Early Chicago: Frederick Douglass

Frederick Douglass

(Source: Chicago History Museum)

Black leaders found a strong and supportive nation at the Columbian Exposition: Haiti. Frederick Douglass, abolitionist, editor, author, and statesman was appointed as Haiti's co-commissioner to the World's Fair and used the Haitian Pavilion in the "White City" as a base where visiting African Americans could not only feel at home, but also make visible their protest of exclusion from the Exposition.

To appease black protesters, fair organizers designated August 25th as "Colored American Day," in celebration of African American achievement. The highlight of that day was the speech given by Frederick Douglass which attracted 2,500 fairgoers. After being heckled by an audience member about the "Negro problem," Douglass put aside his prepared remarks and refuted the challenger's remarks in an eloquent and rousing speech.

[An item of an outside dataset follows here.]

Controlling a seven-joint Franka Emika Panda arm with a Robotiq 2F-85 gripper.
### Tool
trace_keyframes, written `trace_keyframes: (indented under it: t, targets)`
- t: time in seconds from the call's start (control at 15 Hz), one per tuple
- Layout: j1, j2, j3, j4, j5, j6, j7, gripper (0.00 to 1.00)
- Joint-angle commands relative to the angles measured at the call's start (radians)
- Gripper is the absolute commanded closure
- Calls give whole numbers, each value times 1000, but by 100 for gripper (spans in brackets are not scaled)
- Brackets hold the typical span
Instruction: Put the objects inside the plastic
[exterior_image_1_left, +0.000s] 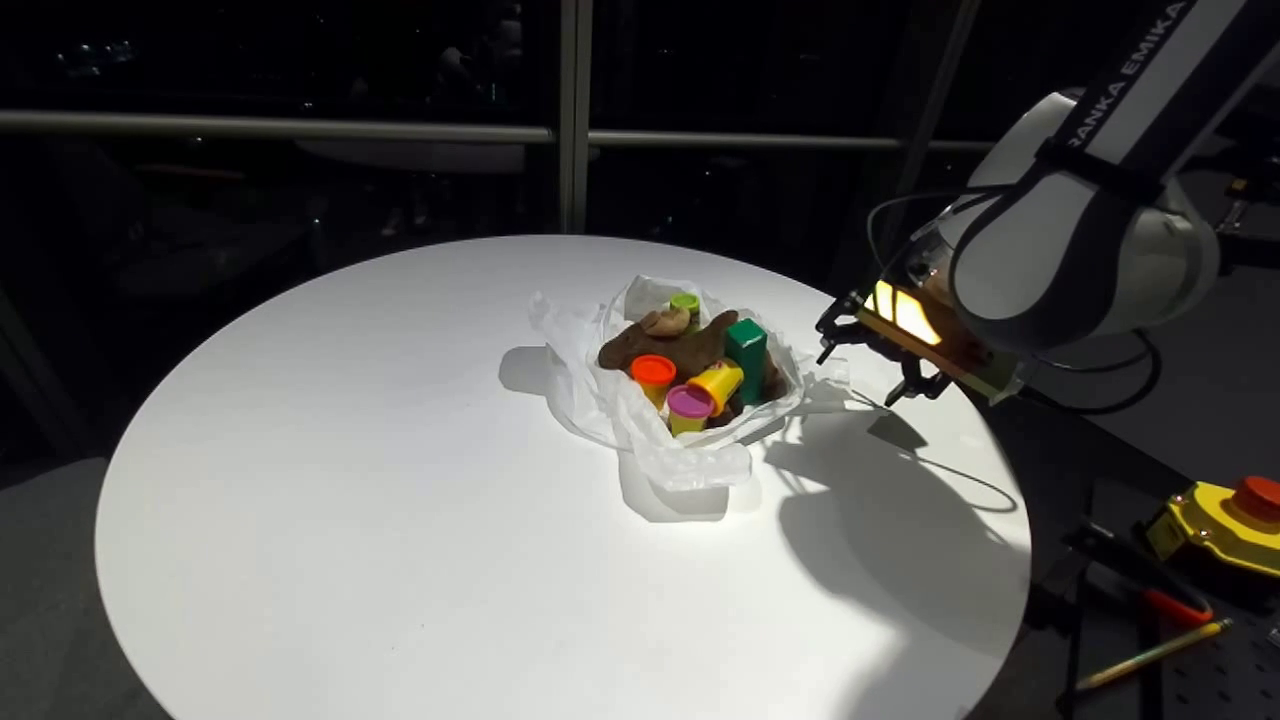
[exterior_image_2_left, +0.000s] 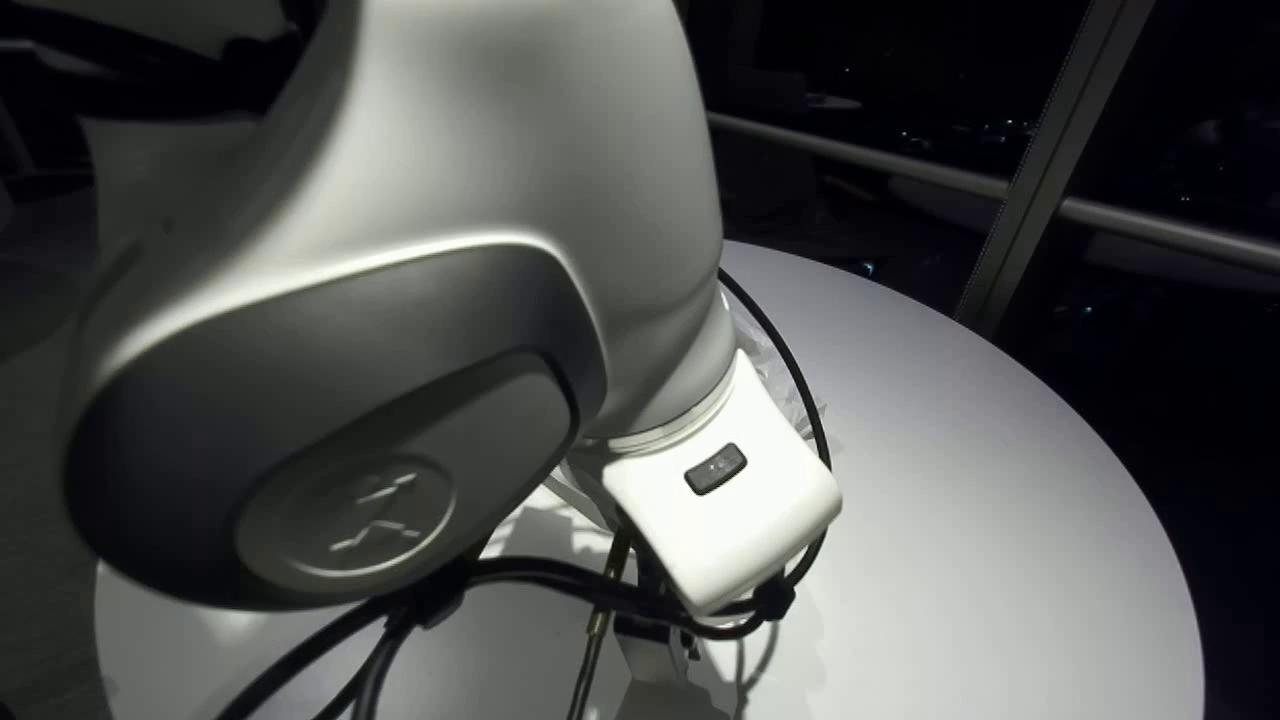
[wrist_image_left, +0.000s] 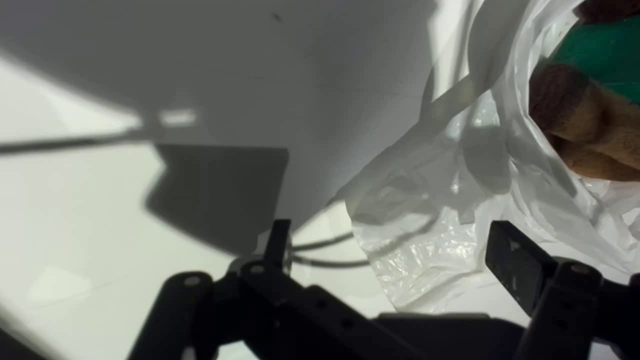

There is, in fact, no such problem. The real problem has been given a false name. It is called Negro for a purpose. It has substituted Negro for nation, because the one is despised and hated, and the other is loved and honored. The true problem is a national problem. Further, the problem is whether the American people have honesty enough, loyalty enough, honor enough, patriotism enough to live up to their own Constitution...

Douglass concluded by declaring, "Look at the progress the Negro has made in 30 years! ... Measure the Negro. But not by the standard of the splendid civilization of the Caucasian. Bend down and measure him — measure him from the depths out of which he has risen."